First and foremost is the eye-catching paint package, which is applied almost throughout the entire bike and builds on last year's hand pistol (Contador's signature victory salute) theme with a new black metallic base coat and similar yellow, pink and red 'fingers' to indicate his victories in all three Grand Tours.
New for this current version, too, is a fetching new graphic with back-to-back pistols atop both the top tube and custom saddle.
For those of you wondering, Specialized has mentioned to us that Contador's special paint job - plus those of Saxo Bank's Fabian Cancellara, Andy and Fränk Schleck - will be offered in limited quantities this fall.
Contador's rig is awash in a few notable component upgrades as well. SRAM already provides the two-time Tour de France winner with its new Red LTE group but the rear derailleur is further augmented with a specially fitted Berner oversized carbon fibre cage and pulley wheels for lower drivetrain friction - or at least, so says the theory.
Additional hop-ups include the dramatically minimalist quick-release skewers (the front uses an aluminum shaft!) and polished aluminum segmented housing to supplement the Gore Ride-On cables and liners.
Rounding out Contador's impressive build kit are a pair of Zipp 202 carbon tubulars wrapped with Veloflex Carbon tyres, Specialized's own carbon fibre crankset and angle-adjustable stem, an FSA semi-anatomic alloy bar and carbon fibre seatpost (both custom finished), Look KéO Blade pedals, a pair of Tacx Tao Carbon cages and an SRM PowerControl 7 computer head.

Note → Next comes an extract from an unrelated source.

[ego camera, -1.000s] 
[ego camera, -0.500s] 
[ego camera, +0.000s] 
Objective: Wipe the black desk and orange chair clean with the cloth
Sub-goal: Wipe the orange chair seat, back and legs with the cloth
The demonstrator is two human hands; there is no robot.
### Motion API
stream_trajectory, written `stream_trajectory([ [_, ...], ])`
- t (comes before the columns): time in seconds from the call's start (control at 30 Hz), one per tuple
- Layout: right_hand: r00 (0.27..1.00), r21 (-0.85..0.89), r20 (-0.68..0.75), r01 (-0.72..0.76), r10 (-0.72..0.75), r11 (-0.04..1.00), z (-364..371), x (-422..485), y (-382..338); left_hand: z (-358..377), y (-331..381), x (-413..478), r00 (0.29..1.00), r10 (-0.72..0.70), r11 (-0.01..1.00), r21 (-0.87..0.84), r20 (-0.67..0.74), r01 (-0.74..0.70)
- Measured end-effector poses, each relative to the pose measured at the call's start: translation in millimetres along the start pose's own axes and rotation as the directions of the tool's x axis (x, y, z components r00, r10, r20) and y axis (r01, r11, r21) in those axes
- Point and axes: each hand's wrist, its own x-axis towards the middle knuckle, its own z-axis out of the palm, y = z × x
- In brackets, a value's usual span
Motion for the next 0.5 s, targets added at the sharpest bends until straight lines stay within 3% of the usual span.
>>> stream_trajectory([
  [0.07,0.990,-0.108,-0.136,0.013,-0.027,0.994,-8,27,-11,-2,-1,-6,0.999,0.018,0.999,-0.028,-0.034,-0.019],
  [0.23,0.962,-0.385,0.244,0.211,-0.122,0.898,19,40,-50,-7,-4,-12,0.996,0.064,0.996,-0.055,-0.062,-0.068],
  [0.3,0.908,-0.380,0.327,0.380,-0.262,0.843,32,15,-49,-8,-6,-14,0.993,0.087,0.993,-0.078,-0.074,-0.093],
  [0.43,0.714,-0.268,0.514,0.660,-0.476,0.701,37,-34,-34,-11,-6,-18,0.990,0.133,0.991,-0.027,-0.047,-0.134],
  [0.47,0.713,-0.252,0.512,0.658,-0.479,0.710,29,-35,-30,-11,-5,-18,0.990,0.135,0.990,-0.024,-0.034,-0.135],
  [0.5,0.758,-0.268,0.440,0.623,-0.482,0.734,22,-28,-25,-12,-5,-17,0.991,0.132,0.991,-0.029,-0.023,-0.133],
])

Not to go overlooked is the manner in which Munoz puts this all together. As we've noticed in years past, Contador's drivetrain is among the smoothest and drag-free we've ever encountered, likely helped along by a full ceramic bearing package (Munoz has used Enduro as a supplier before but we're unsure what's included here) and his 'secret sauce' chain lube mix that first uses a coating of light oil that's then sealed in with a layer of grease on the outer surfaces.
An even closer inspection reveals not a single speck of dirt or debris, impeccably clipped and capped cables, an impossibly clean glue job on the tyres, and what is undoubtedly one of the most consistently superb handlebar tape applications on the circuit.
Quoted weight is exactly 6.8kg and while Munoz wouldn't let us weigh the bike ourselves (or take our full battery of measurements), prior experience with Contador's 6 Series Madone gives us no reason to suspect otherwise as that bike was 6.8kg on the nose as well.
Now all Contador needs at this point is the legs.